For elements = [1, 2, 3]:

  • mask = 0b000 (0)[]
  • mask = 0b001 (1)[1]
  • mask = 0b010 (2)[2]
  • mask = 0b011 (3)[1, 2]
  • mask = 0b100 (4)[3]
  • mask = 0b101 (5)[1, 3]
  • mask = 0b110 (6)[2, 3]
  • mask = 0b111 (7)[1, 2, 3]

Bitmask DP

Bitmasks unlock dynamic programming on subsets. The Traveling Salesman Problem (TSP) and assignment problems use bitmask DP where the state includes which elements have been “used”:

// TSP: dp[mask][i] = minimum cost to visit all cities in 'mask', ending at city i
int[][] dp = new int[1 << n][n];

The state space is O(2^n × n), which is feasible for n ≤ 20 (about 20 million states). Without bitmask DP, the brute force is O(n!) — exponentially worse.

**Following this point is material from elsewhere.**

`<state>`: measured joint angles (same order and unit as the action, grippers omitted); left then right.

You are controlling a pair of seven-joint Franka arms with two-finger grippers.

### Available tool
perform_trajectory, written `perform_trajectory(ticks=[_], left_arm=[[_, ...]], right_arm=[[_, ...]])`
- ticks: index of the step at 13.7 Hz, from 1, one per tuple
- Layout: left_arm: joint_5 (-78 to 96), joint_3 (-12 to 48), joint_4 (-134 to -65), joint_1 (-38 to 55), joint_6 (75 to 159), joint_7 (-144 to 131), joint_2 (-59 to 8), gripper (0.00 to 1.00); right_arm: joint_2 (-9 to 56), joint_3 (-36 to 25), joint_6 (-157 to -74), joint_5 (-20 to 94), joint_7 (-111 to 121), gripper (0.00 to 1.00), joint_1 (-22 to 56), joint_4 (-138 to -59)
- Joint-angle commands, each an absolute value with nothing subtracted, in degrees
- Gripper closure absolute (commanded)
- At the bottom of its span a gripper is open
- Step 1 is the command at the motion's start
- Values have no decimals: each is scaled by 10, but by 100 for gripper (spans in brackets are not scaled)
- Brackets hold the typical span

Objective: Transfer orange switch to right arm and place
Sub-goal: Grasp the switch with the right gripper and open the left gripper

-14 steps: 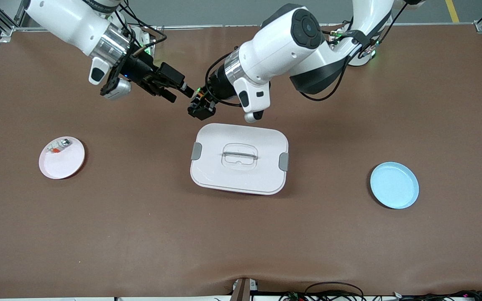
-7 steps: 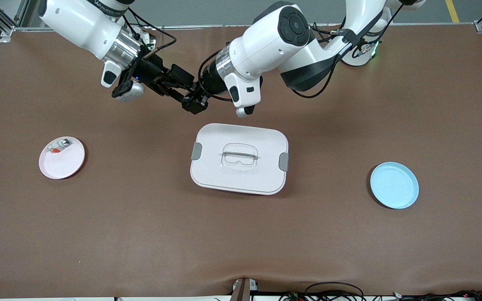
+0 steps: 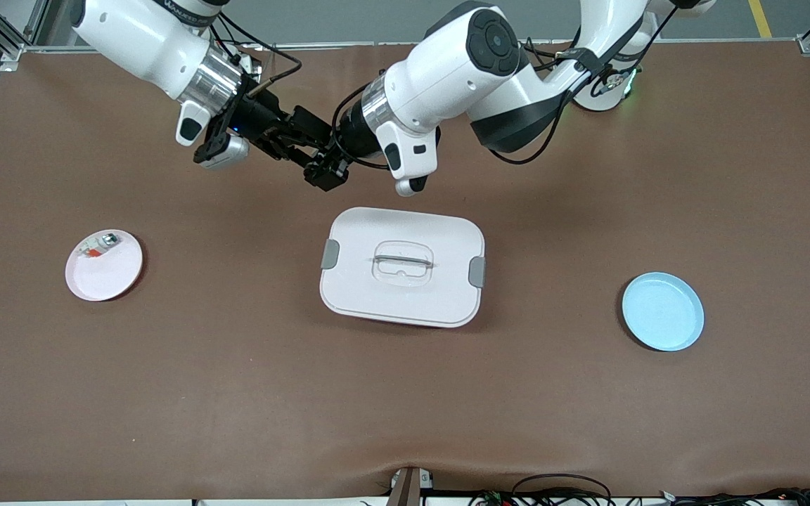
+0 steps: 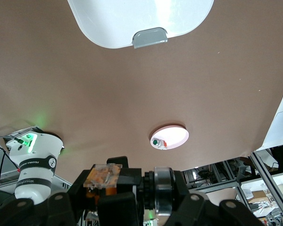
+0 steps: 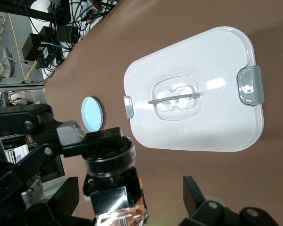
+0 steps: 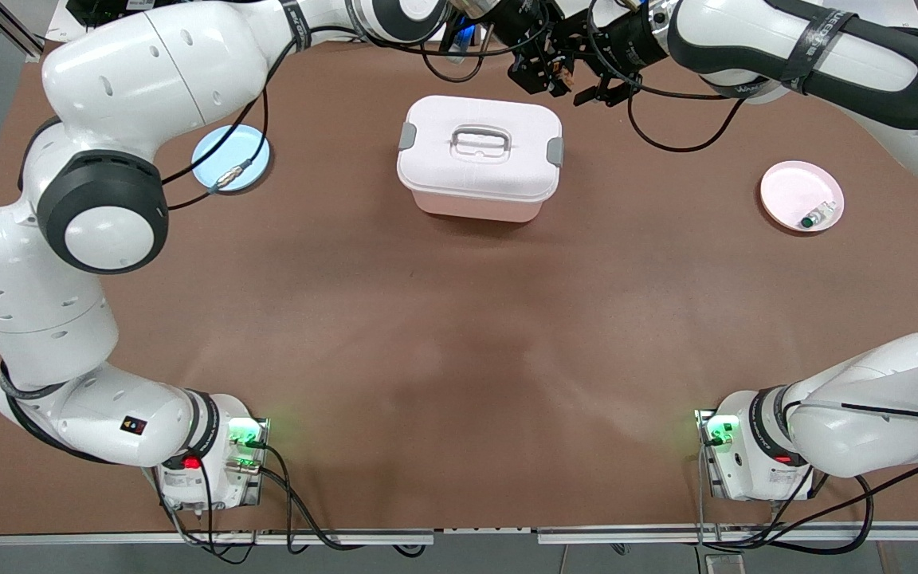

Enumerating Submasks of a Mask

To iterate over all submasks of a given mask (all subsets of a subset):

for (int sub = mask; sub > 0; sub = (sub - 1) & mask) {
    // process submask 'sub'
}
// Don't forget sub = 0 (empty subset) if needed

This technique is essential for bitmask DP optimizations where you split a set into two complementary subsets.

Two’s Complement

Java uses two’s complement for signed integers. Understanding this representation clarifies why certain bit tricks work.

For a 32-bit integer:

  • Positive numbers: standard binary representation.
  • Negative numbers: flip all bits and add 1. So -n = ~n + 1.
  • Range: -2³¹ to 2³¹ - 1 (i.e., -2,147,483,648 to 2,147,483,647).

Key consequences:

  • ~n = -(n + 1) — bitwise NOT produces the algebraic negation minus one.
  • -n = ~n + 1 — this is why n & (-n) isolates the lowest set bit.
  • Overflow wraps around: Integer.MAX_VALUE + 1 == Integer.MIN_VALUE.

When working with bit manipulation, always remember Java’s int is 32 bits and long is 64 bits. Use long when bit positions exceed 31.

Interviewer Tips

XOR is the headliner. If an interviewer says “constant space” and the problem involves finding unique or missing elements, reach for XOR first.

Bitmask problems usually signal themselves with constraints like “n ≤ 20” — that 2^20 ≈ 1 million ceiling is the telltale sign.

The n & (n - 1) trick is a Swiss Army knife: power-of-two check, counting set bits, and clearing the lowest bit all derive from it.

Don’t memorize — understand. Know why n & (n - 1) clears the lowest set bit (subtracting 1 flips the lowest 1 and all trailing 0s). When you understand the mechanics, you can derive any trick on the spot.